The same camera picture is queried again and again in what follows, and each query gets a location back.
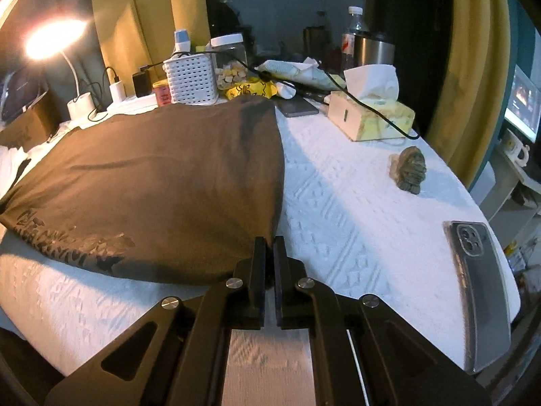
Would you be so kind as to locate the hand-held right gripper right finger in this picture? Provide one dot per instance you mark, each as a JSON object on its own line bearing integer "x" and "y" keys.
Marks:
{"x": 281, "y": 270}

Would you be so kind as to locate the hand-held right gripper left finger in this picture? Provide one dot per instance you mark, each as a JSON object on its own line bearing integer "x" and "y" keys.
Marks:
{"x": 258, "y": 270}

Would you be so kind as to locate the brown t-shirt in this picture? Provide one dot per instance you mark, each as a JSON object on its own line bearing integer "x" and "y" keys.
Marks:
{"x": 148, "y": 177}

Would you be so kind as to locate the grey stone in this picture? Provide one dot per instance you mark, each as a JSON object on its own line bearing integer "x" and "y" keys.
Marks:
{"x": 409, "y": 169}

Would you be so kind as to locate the dark smartphone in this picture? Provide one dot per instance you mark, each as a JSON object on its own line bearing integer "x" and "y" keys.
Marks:
{"x": 296, "y": 106}

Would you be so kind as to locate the yellow tissue box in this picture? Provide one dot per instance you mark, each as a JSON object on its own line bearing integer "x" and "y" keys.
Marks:
{"x": 363, "y": 124}

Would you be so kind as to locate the yellow snack bag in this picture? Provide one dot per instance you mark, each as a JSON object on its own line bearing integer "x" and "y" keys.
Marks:
{"x": 249, "y": 91}

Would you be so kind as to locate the white patterned tissue pack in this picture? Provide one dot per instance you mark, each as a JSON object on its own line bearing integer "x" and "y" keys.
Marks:
{"x": 296, "y": 74}

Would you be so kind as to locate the small red-labelled jar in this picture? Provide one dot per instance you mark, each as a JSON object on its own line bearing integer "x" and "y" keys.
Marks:
{"x": 162, "y": 93}

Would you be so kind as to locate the white perforated basket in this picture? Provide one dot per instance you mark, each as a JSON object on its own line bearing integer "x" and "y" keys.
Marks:
{"x": 190, "y": 80}

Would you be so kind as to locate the smartphone in clear case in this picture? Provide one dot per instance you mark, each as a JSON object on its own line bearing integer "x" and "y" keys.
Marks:
{"x": 482, "y": 296}

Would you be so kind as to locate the clear jar with white lid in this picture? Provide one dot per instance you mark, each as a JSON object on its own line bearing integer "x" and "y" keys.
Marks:
{"x": 230, "y": 59}

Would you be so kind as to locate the black charger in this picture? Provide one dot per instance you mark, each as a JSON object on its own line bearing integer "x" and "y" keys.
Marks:
{"x": 142, "y": 84}

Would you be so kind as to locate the white charger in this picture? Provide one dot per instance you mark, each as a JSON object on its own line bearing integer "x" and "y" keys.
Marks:
{"x": 117, "y": 91}

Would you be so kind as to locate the white shelf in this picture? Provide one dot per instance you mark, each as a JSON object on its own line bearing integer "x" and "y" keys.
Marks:
{"x": 503, "y": 190}

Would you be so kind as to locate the steel tumbler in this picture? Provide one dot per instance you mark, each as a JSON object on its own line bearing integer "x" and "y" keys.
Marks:
{"x": 374, "y": 53}

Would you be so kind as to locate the blue and white spray bottle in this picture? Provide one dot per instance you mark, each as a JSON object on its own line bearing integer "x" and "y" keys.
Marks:
{"x": 182, "y": 42}

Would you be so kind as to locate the white desk lamp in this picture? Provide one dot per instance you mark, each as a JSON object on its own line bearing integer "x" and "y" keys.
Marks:
{"x": 82, "y": 105}

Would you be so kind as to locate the clear water bottle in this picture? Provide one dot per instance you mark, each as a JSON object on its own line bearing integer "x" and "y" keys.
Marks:
{"x": 353, "y": 25}

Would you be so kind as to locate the white mug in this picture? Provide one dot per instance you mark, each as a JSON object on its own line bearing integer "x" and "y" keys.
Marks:
{"x": 513, "y": 146}

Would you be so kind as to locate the white cloth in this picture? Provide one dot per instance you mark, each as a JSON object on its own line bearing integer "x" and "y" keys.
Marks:
{"x": 10, "y": 165}

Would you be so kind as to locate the cardboard box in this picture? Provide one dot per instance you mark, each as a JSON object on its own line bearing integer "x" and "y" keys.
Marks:
{"x": 29, "y": 127}

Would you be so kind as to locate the yellow curtain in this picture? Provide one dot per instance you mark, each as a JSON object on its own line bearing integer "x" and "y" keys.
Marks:
{"x": 139, "y": 8}
{"x": 469, "y": 72}

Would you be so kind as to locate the black tablet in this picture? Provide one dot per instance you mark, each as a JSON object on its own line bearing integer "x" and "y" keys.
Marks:
{"x": 21, "y": 93}

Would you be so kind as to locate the computer monitor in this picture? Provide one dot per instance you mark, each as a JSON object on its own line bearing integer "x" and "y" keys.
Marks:
{"x": 524, "y": 101}

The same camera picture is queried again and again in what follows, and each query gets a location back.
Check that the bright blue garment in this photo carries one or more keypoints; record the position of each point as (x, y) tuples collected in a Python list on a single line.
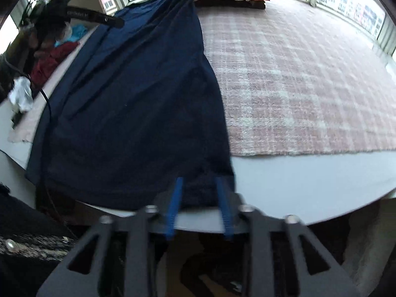
[(74, 34)]

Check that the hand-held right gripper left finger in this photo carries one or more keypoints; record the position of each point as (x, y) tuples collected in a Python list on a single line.
[(174, 207)]

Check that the navy blue t-shirt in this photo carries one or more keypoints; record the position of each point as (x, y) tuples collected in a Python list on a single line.
[(133, 99)]

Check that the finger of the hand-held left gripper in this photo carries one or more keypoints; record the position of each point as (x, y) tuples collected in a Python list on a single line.
[(113, 21)]

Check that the white shirt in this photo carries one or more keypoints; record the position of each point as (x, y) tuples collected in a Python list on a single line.
[(21, 94)]

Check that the dark red garment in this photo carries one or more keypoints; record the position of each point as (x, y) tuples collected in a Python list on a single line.
[(52, 62)]

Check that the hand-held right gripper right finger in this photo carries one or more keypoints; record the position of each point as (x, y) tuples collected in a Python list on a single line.
[(225, 213)]

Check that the person's black embroidered sweater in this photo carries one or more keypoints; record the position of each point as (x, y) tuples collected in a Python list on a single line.
[(27, 216)]

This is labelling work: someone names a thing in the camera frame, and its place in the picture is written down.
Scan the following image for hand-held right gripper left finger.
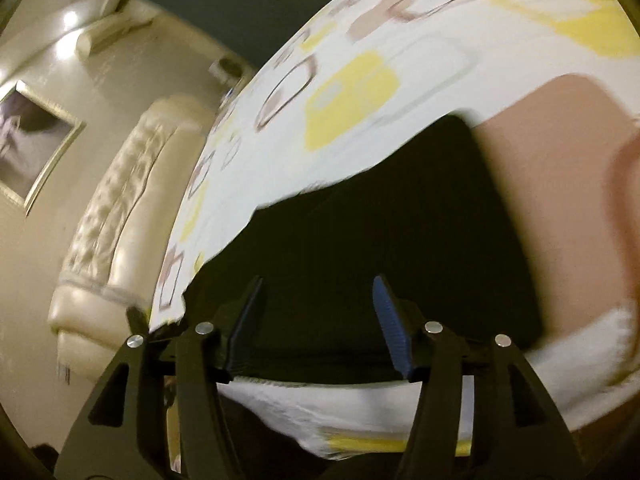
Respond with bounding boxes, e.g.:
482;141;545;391
54;275;266;480

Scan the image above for black pants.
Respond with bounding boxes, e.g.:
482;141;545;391
187;114;547;386

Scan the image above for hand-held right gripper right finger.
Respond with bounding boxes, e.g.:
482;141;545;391
372;274;586;480

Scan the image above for small white fan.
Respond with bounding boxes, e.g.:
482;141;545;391
210;57;247;84

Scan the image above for bed with printed sheet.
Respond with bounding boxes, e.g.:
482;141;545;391
150;0;640;462

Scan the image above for teal curtain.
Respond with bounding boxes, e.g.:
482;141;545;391
120;0;391;69

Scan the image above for framed wall picture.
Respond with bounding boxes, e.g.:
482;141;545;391
0;80;87;216

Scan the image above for cream tufted headboard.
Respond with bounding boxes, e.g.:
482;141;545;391
47;97;224;386

########

» **Exercise objective**:
Every line that contains the string "small" should be returned from the data.

» **Problem solution**:
Would you be so kind as to locate the small red-labelled jar in this picture? Provide one dot per instance you mark, each as a JSON object on its own line bearing integer "x" and "y" keys.
Scan the image above for small white fan.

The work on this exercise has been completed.